The second session was too lax.  We focused on a few brainstorming options and then I decided it was going nowhere so I zoned in on one issue.  That was good, but then I got too lax again.    I let them beef over process a bit too much and didn't bring it back up to strategy enough (I did it a few times by saying, "okay let's go back to this" or "let's try to not to discuss things we can't change" ( <-- of course with this there is always the ability to challenge the assumption that you can not in fact change it...but let's start being a little more real! vs. the extreme sub-zone within complexity in the cynefin framework) - on that note: i would have liked to run a bit of a cynefin blend on our excercise today - let's do strat planning by showing the framework, getting the problems/oppoorutnities and contexutlziaing and then based on the ontology of the system determining the decision-making heuristic.

, anyways, back to the task: In retrospect: i should have been a bit more structured during the 2nd brainstorming session.  having the same group led me to think that I could let them talk more openly, but in fact, I let people talk too long on process issues...witout much payoff! 

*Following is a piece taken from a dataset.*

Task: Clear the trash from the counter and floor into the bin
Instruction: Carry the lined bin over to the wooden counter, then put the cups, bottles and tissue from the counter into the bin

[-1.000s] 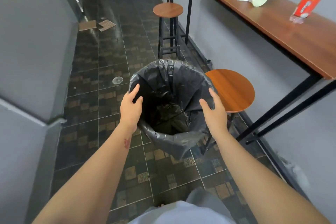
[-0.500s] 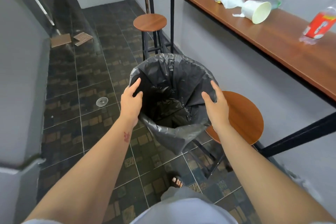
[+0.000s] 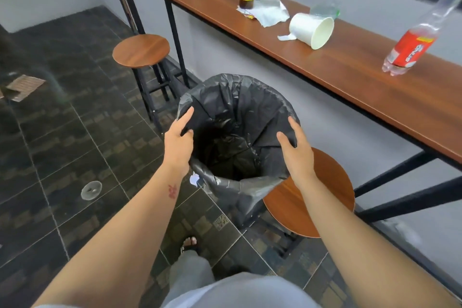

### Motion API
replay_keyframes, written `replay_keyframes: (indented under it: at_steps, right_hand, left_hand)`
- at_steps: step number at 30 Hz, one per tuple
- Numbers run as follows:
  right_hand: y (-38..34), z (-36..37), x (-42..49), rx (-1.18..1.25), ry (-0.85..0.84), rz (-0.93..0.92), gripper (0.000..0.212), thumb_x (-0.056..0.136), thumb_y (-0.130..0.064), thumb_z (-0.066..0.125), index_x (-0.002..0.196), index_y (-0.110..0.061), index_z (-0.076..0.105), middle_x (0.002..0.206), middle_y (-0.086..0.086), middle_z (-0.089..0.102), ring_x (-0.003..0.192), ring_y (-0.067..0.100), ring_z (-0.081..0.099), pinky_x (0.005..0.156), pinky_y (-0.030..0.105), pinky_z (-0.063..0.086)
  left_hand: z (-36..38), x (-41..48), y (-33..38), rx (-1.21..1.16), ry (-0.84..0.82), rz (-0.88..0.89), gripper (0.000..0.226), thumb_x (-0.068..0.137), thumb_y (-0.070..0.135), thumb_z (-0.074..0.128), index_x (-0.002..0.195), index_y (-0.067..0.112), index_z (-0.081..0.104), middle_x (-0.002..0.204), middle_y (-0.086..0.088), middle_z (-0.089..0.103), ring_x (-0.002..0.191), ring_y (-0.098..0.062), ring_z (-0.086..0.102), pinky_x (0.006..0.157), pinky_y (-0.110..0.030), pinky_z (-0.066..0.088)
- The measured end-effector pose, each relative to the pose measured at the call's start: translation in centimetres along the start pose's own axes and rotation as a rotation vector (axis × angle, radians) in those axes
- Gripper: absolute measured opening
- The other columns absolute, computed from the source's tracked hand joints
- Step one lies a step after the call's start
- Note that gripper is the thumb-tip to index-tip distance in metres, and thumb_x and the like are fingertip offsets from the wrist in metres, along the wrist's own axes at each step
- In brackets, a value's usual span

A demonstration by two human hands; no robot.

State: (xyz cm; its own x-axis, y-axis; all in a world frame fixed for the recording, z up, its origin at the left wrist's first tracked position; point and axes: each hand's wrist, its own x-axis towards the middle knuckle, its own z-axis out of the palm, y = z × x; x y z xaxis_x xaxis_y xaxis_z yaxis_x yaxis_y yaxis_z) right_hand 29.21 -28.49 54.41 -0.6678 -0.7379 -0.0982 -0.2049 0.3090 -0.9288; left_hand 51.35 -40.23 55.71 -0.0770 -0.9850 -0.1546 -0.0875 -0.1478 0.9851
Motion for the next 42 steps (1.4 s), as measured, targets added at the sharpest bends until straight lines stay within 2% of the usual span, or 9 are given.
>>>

I need to make eye-contact with my audience members; didn't do that enough. Also, wear a god damned belt next time, air head!

Wednesday, February 2, 2011

the ubiquity of connection

can connections amongst data sources become ubiquitous (connect your sleeping data, with your food intake data, with your nature of voice/tone data, with....work data, with school data)?  can data be automagically collected and presented to individual humans? can it? will it? how? 



Combining: living data (energy consumption, eating, sleeping, eating, other habits) with nature of conversation (tone, satisfaction, etc.), with work/employee data, with networked data, with forecasts (weather data, stock market, etc.) with government approval ratings, with .....>WITH everything!